Intisari-Online.com - "Ibu beruntung, enggak punya anak kayak gini". Ungkapan itu keluar dari seorang bapak yang datang berkonsultasi dengan anak perempuannya. Sejak usia 3 tahun, anak itu didiagnosa autisme. Sekarang dia bertumbuh menjadi gadis remaja yang cantik. Rambutnya panjang. Wajahnya imut. Serasi dengan kacamatanya.
Saya terkejut mendengar ungkapan sang ayah. Ternyata si bapak tidak siap memiliki anak yang 'menderita kelainan.' 'Mau jadi apa, Bu?' itu katanya berulang-ulang. 'Anak kayak gini, mau jadi apa?' Ekspresi wajahnya bercampur antara putus asa, merendahkan, juga kecewa.

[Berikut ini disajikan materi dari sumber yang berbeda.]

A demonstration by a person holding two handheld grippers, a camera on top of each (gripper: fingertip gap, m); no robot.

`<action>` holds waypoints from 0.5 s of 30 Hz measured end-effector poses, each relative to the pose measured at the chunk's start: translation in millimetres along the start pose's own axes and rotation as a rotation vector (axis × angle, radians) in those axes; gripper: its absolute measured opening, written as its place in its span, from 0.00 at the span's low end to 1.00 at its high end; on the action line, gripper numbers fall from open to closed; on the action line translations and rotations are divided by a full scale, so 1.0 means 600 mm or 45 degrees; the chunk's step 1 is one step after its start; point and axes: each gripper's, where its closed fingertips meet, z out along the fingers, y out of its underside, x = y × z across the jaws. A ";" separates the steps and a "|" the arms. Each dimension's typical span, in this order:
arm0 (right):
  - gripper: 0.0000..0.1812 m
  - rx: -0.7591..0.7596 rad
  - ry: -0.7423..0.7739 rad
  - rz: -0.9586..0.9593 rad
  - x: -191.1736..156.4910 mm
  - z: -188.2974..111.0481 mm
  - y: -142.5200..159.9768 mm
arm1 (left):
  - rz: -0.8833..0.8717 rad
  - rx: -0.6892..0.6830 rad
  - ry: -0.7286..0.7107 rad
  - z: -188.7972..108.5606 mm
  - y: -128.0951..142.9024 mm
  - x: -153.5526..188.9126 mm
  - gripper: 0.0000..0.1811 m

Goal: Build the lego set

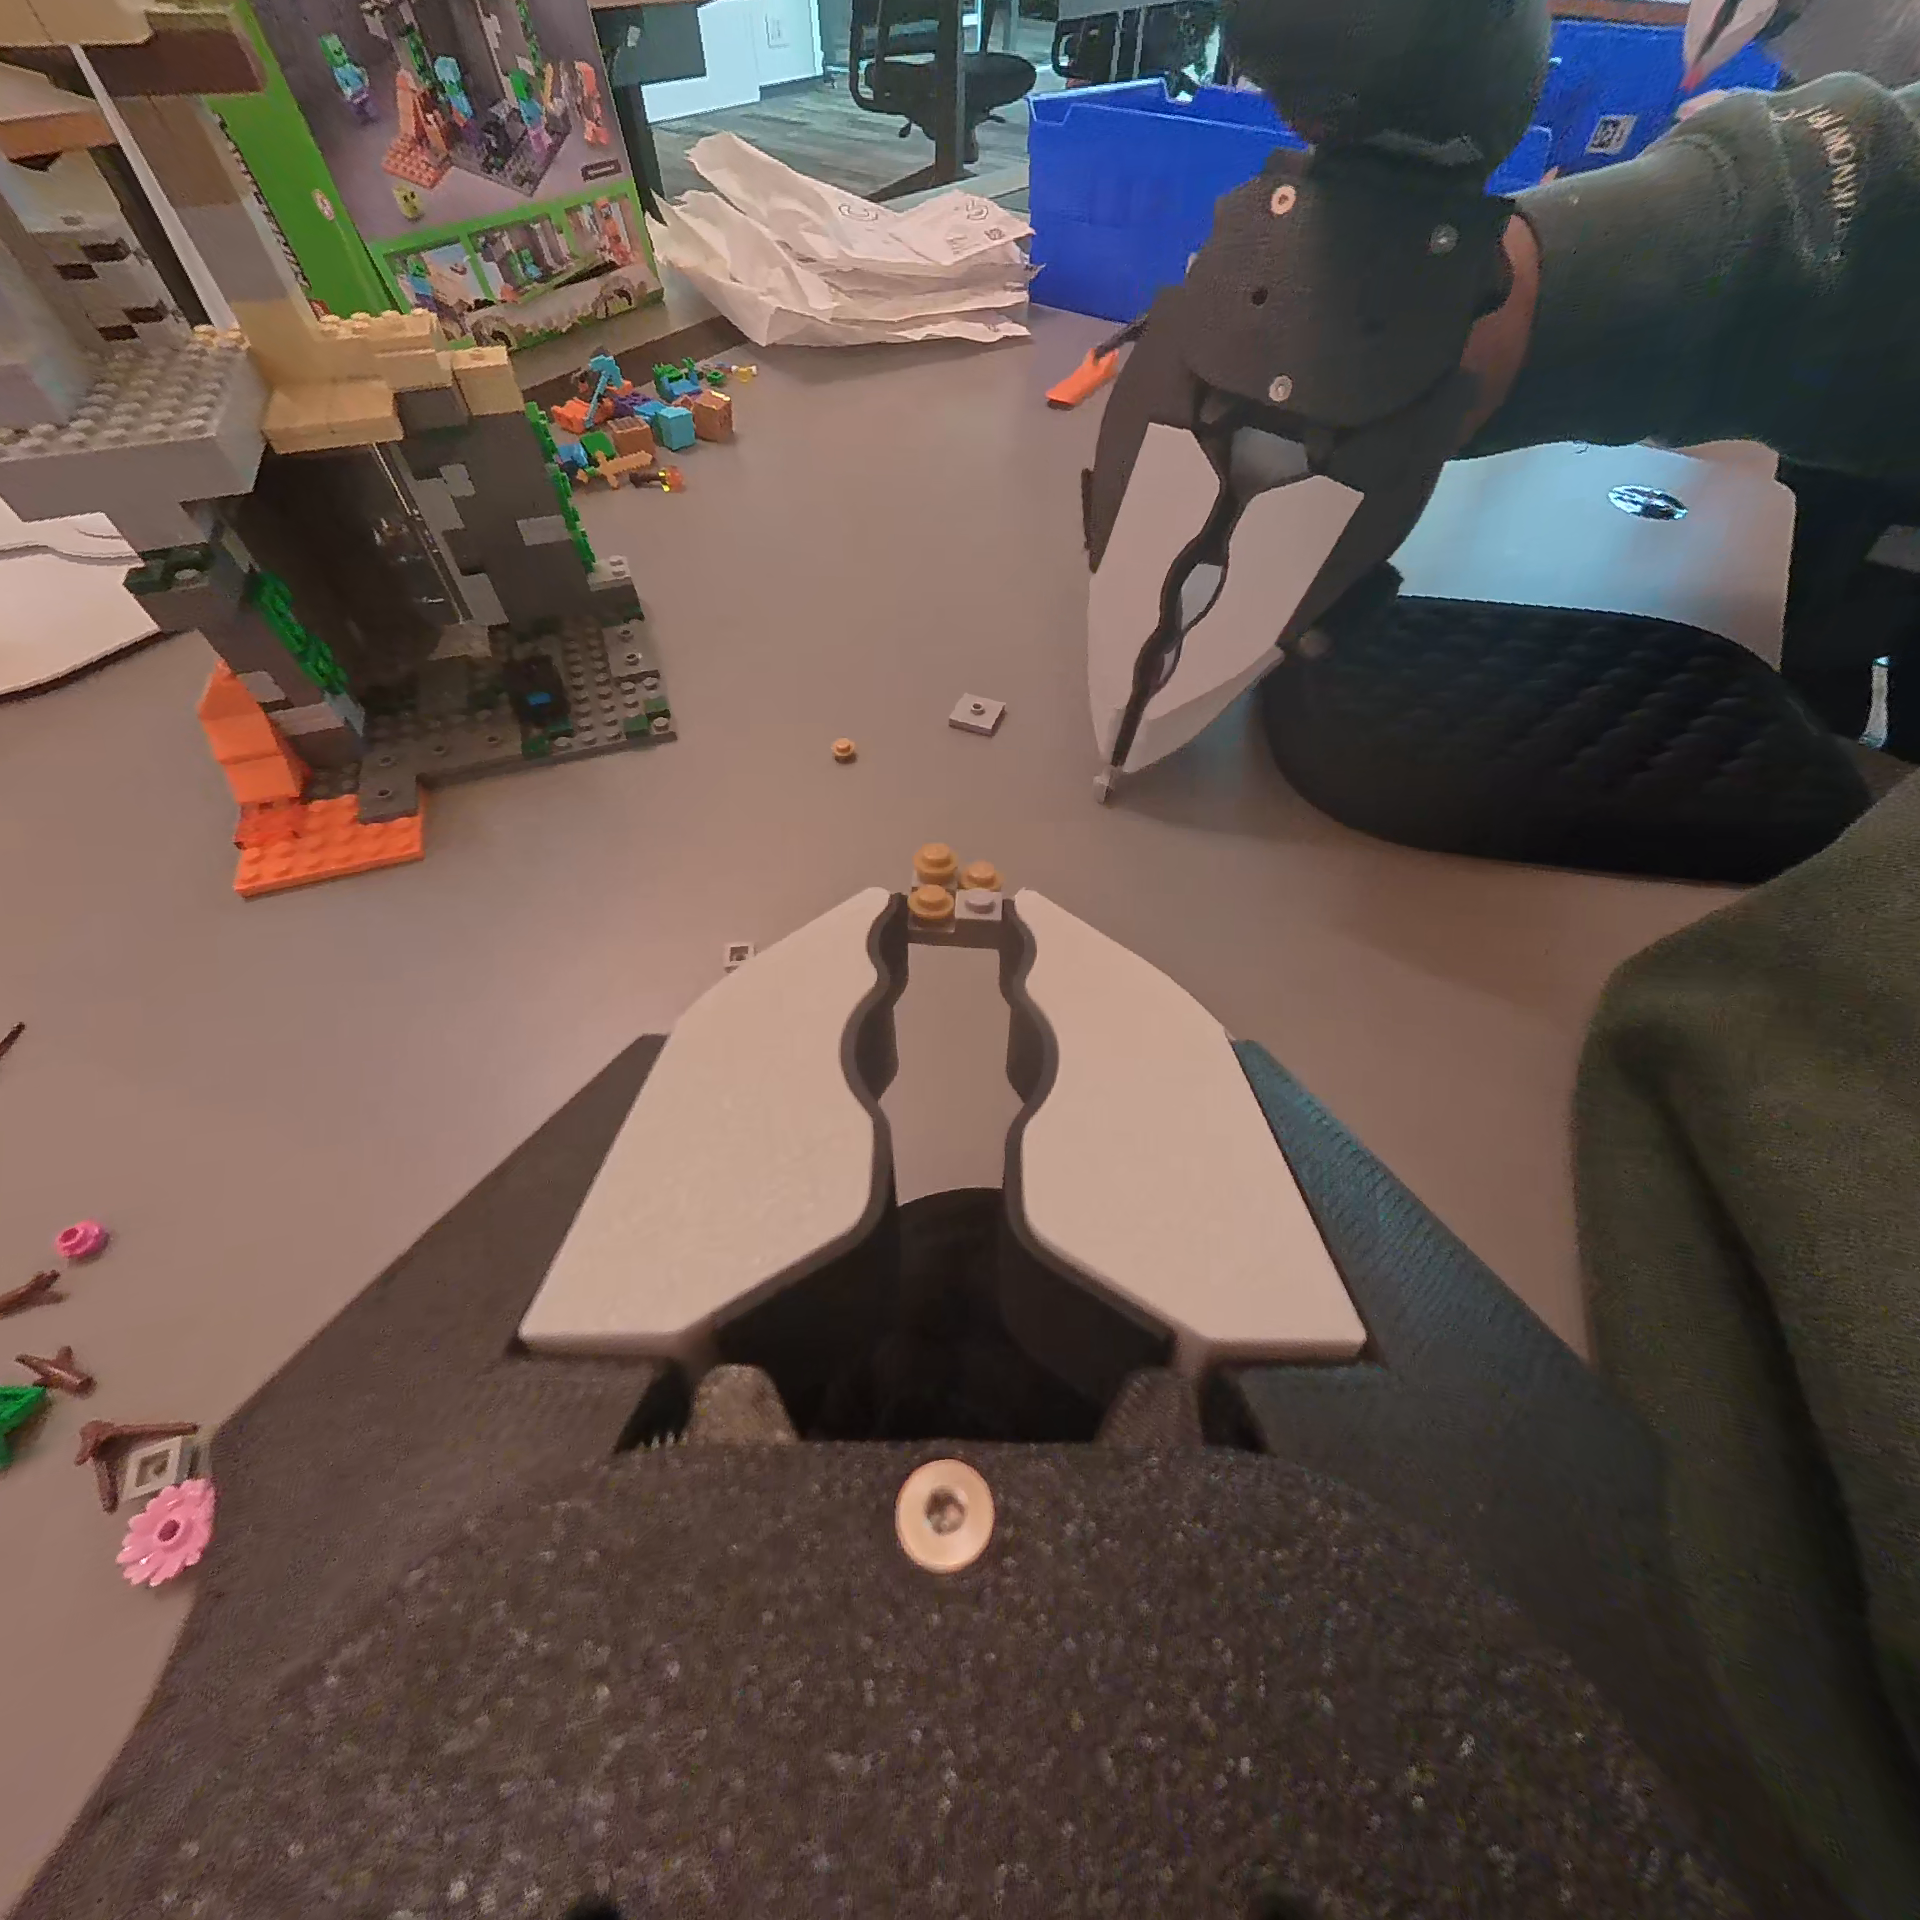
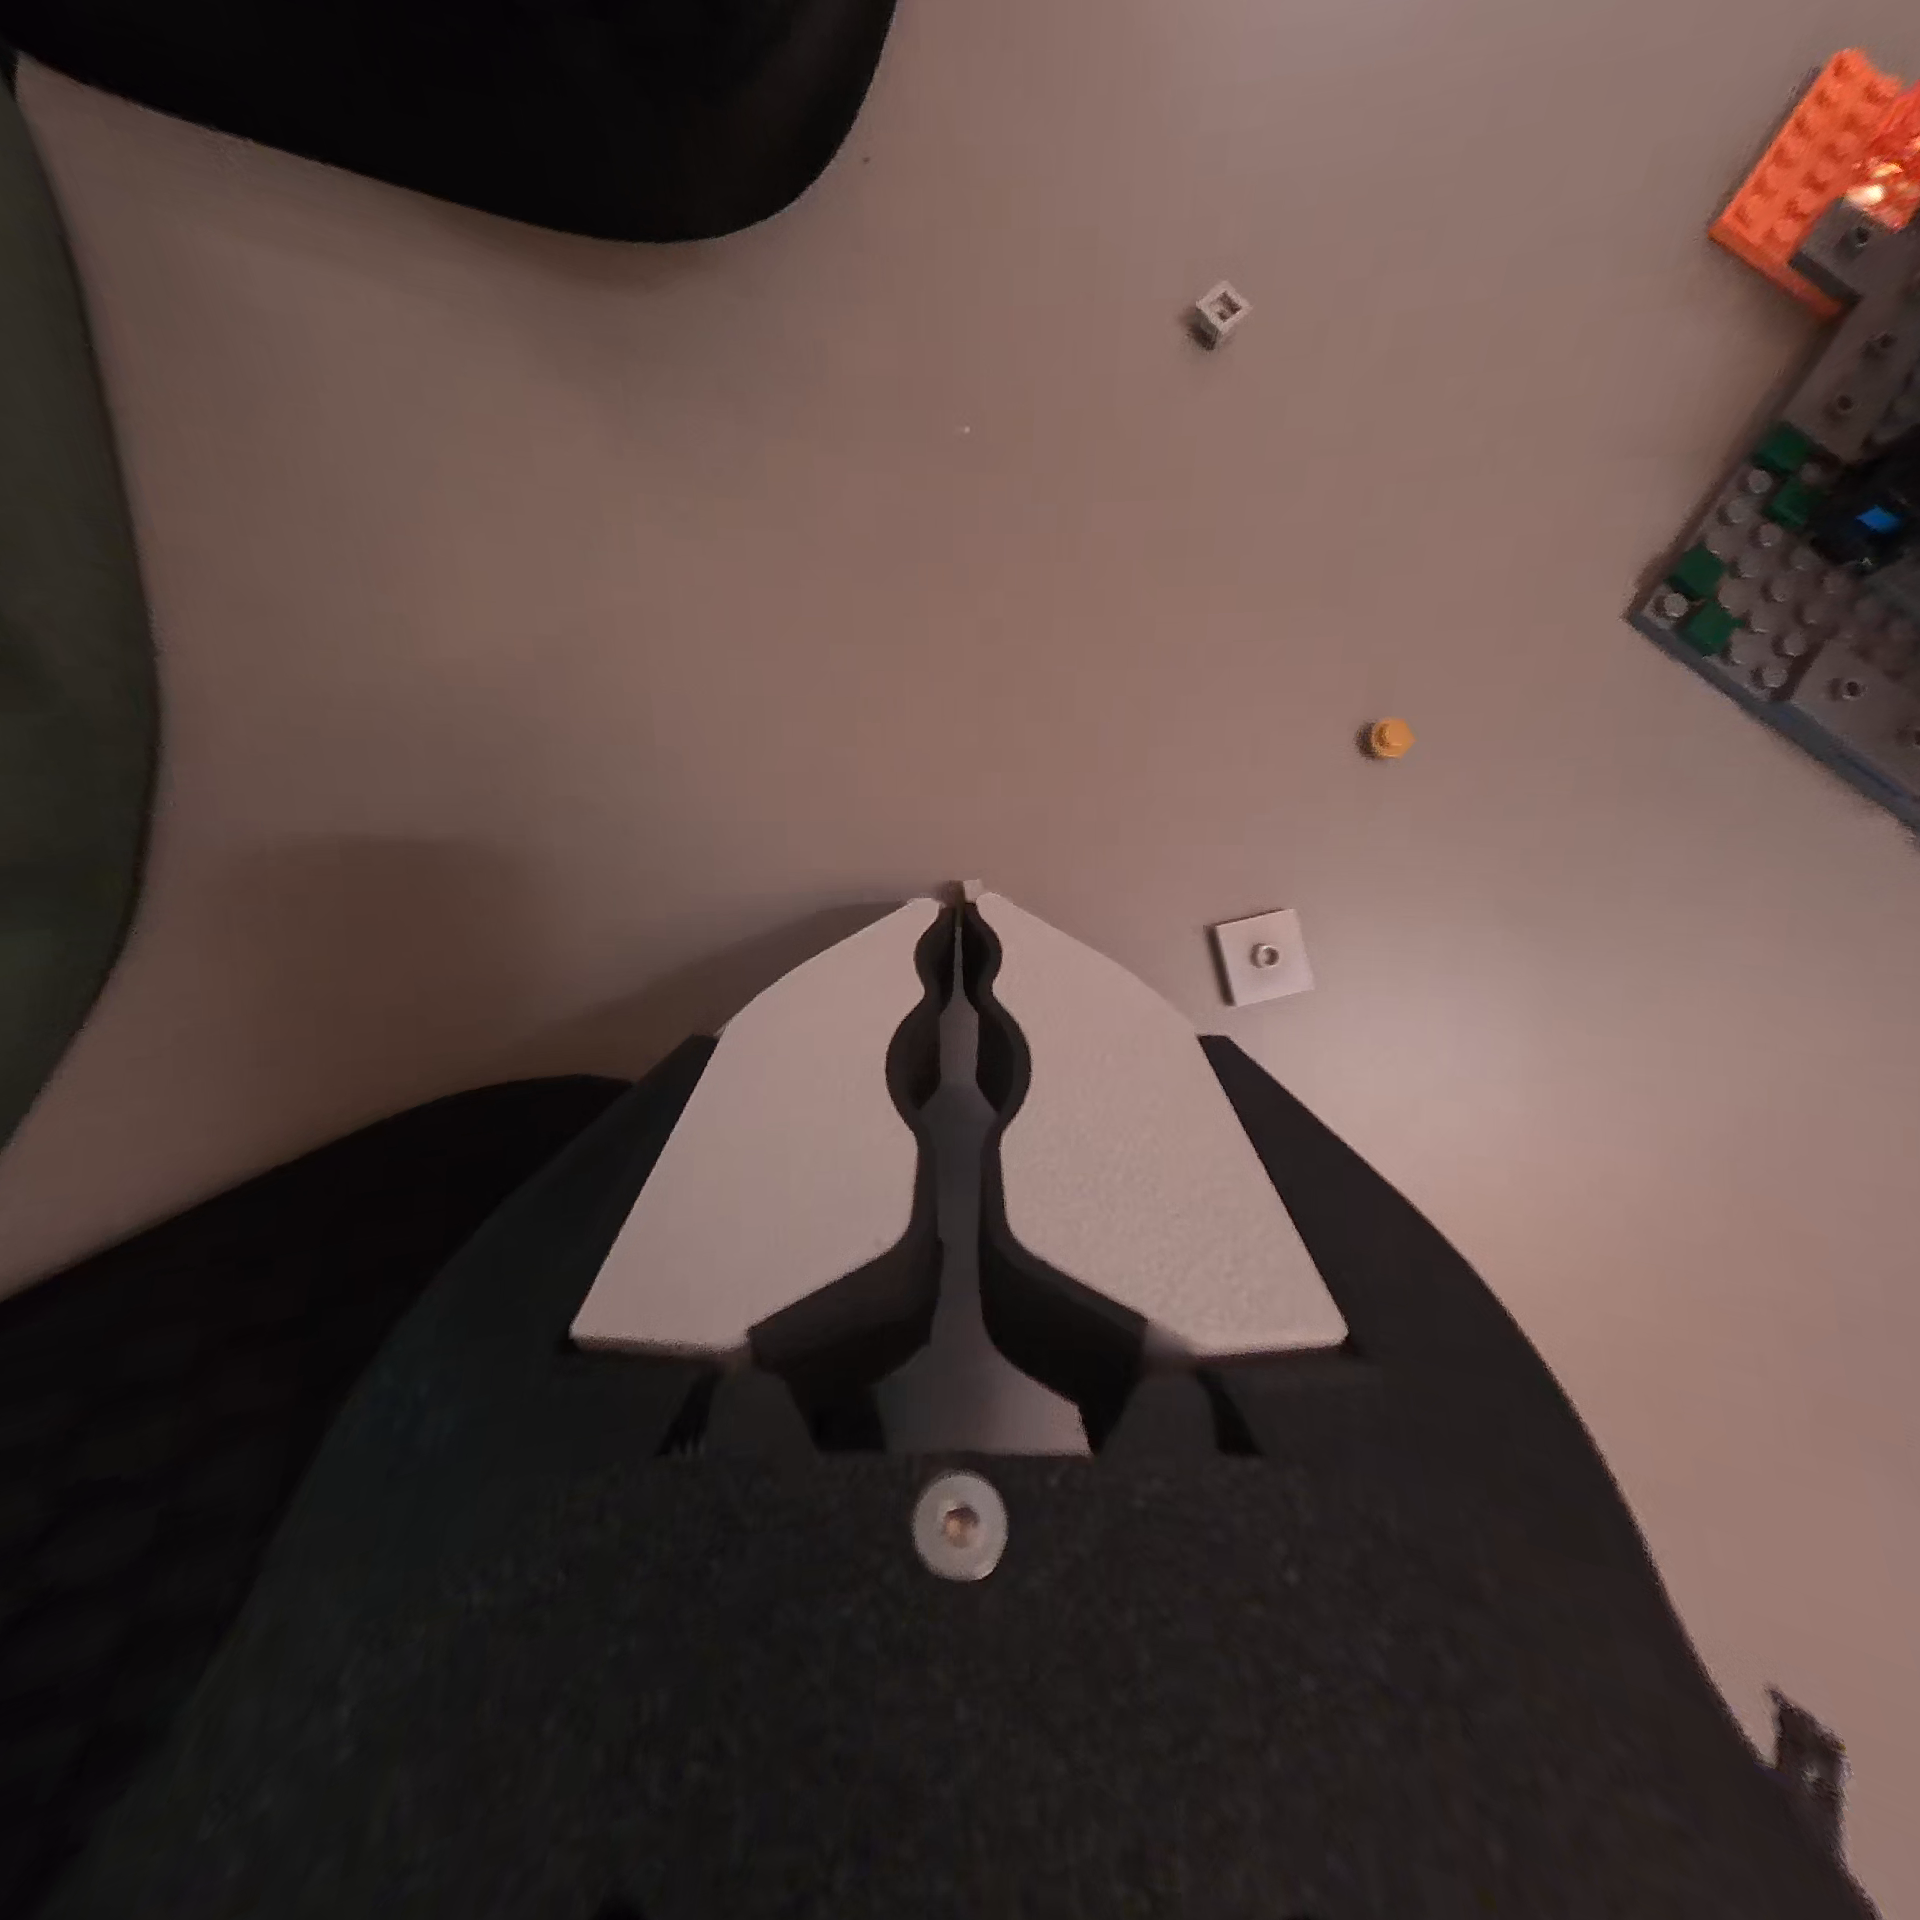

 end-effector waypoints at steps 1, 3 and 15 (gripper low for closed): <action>0.01 -0.005 -0.004 -0.008 -0.004 0.000 0.001 | 0.000 -0.001 0.001 0.000 0.000 0.000 0.09; 0.01 -0.014 -0.021 -0.015 -0.011 0.001 0.003 | 0.002 -0.001 0.002 0.000 0.000 0.001 0.09; 0.02 -0.012 -0.022 0.056 0.001 0.008 0.000 | 0.006 0.007 -0.003 -0.001 -0.001 0.001 0.09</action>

Saya katakan pada bapak itu, mau jadi apa anak itu tergantung pada bagaimana orangtuanya memperlakukan dia. Kalau orangtuanya memperlakukan tidak baik dan beranggapan bahwa anak itu beban, ya anak itu tidak akan jadi apapun.
Memang semua orangtua menginginkan mempunyai anak yang sehat, sempurna, normal, taat pada orangtua, prestasinya bagus, kelakuannya baik, tidak mengecewakan orangtua, rajin, mandiri, punya rasa tanggungjawab, tidak membuat malu, tidak membuat susah orangtua. Hmmm... itu anak atau robot?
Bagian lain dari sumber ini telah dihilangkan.